In further support for a relationship between thymic receptivity and homing molecule expression, the authors showed that in wild-type thymi P-selectin and CCL25 expression levels fluctuate in parallel with the approximately fortnightly waves of progenitor entry to the thymus, suggesting that the periodic filling and emptying of thymic niches provide feedback signals to control thymic entry. This is also consistent with the finding that Psgl1^−/− thymi contain fewer early T cell progenitors than wild-type thymi, suggesting that empty niches promote increased thymic receptivity.

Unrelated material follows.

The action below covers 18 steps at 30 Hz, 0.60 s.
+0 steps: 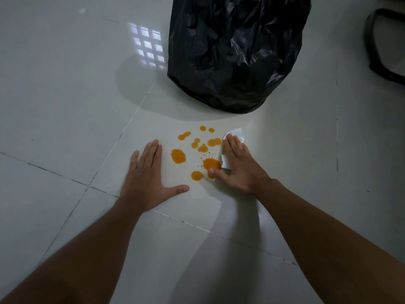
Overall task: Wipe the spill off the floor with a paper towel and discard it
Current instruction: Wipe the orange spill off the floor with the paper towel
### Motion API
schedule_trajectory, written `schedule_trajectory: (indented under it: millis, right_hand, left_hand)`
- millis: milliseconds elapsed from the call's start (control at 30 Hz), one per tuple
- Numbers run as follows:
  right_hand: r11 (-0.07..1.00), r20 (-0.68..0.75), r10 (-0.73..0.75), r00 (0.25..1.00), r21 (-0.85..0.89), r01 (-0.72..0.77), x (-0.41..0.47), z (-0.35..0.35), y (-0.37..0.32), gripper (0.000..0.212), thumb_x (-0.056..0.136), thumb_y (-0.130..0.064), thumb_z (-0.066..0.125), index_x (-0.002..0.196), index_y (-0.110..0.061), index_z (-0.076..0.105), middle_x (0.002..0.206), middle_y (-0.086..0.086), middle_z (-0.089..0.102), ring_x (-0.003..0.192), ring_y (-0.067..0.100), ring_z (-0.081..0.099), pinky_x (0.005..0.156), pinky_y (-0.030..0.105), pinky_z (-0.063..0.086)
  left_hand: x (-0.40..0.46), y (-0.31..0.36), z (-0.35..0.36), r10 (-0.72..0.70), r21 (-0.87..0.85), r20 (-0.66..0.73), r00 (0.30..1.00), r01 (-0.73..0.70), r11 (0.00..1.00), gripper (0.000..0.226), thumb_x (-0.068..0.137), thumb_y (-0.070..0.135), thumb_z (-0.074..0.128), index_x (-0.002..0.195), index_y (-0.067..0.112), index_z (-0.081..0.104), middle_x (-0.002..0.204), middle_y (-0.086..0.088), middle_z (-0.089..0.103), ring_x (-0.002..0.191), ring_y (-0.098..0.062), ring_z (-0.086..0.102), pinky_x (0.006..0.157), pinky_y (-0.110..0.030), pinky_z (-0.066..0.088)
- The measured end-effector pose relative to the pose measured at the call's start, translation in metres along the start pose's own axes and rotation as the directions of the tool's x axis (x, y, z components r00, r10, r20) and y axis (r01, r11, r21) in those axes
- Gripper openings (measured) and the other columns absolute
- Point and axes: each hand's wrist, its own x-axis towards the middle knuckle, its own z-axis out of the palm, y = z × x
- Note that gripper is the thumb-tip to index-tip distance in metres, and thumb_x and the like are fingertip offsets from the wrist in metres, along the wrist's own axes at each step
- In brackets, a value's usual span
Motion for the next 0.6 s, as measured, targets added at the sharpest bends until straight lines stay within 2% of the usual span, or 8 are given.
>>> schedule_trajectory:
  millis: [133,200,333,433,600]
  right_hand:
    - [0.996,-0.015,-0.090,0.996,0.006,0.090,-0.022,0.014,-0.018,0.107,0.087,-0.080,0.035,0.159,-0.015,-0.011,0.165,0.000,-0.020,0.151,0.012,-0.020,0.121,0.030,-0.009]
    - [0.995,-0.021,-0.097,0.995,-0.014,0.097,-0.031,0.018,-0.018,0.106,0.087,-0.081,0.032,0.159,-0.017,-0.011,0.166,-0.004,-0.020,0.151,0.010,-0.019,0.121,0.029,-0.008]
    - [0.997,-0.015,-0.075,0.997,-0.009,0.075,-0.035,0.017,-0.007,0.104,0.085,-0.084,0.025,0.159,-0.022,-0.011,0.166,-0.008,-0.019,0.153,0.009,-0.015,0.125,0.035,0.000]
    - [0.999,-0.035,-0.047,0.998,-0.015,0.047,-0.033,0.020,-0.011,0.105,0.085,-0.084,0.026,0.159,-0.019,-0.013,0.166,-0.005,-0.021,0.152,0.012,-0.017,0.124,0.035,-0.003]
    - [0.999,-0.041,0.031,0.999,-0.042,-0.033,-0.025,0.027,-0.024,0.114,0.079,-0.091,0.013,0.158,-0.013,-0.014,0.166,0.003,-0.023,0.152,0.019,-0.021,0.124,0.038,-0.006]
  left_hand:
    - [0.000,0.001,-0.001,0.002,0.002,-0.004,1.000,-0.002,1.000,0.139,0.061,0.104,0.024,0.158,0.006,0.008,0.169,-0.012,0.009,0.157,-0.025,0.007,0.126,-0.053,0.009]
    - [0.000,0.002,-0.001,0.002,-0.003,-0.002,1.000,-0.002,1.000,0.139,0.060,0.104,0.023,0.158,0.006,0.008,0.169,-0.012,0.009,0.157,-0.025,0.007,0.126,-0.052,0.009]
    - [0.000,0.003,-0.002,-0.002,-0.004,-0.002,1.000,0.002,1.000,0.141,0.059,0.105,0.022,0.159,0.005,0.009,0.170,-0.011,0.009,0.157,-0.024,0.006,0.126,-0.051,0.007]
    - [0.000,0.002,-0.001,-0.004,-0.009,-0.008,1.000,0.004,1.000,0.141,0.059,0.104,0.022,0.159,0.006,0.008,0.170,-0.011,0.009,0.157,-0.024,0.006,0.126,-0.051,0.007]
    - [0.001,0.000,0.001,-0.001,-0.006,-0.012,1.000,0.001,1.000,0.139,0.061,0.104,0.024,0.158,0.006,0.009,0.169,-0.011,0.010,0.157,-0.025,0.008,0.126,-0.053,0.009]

Next, the authors observed that immature and mature thymocytes accumulated in Psgl1^−/− but not Gcnt1^−/− thymi, leading them to suggest that impaired thymic export and the consequent reduction in size of the peripheral lymphocyte pool might explain why thymic entry is increased in Psgl1^−/− but not Gcnt1^−/− mice. Indeed, transfer of wild-type lymphocytes to reconstitute the peripheral T cell population in Psgl1^−/− mice led to reduced thymic P-selectin expression and thymic receptivity. Conversely, depletion of peripheral T cells from wild-type mice led to rapid increases in P-selectin expression and thymic receptivity.

Finally, the authors identified sphingosine 1-phosphate (S1P) as a key mediator linking peripheral T cell numbers to thymic receptivity. Changes in S1P levels in the blood seemed to positively correlate with changes in thymic P-selectin expression, and treatment of wild-type mice with the S1P agonist FTY720 or with a S1P lyase inhibitor (to disrupt the S1P gradient between the thymus and the blood) resulted in reduced P-selectin expression and thymic entry.

Together, these data led the authors to conclude that thymic entry is controlled by two feedback mechanisms: the first depends on the occupancy status of thymic niches and the second depends on the peripheral lymphocyte pool and involves S1P.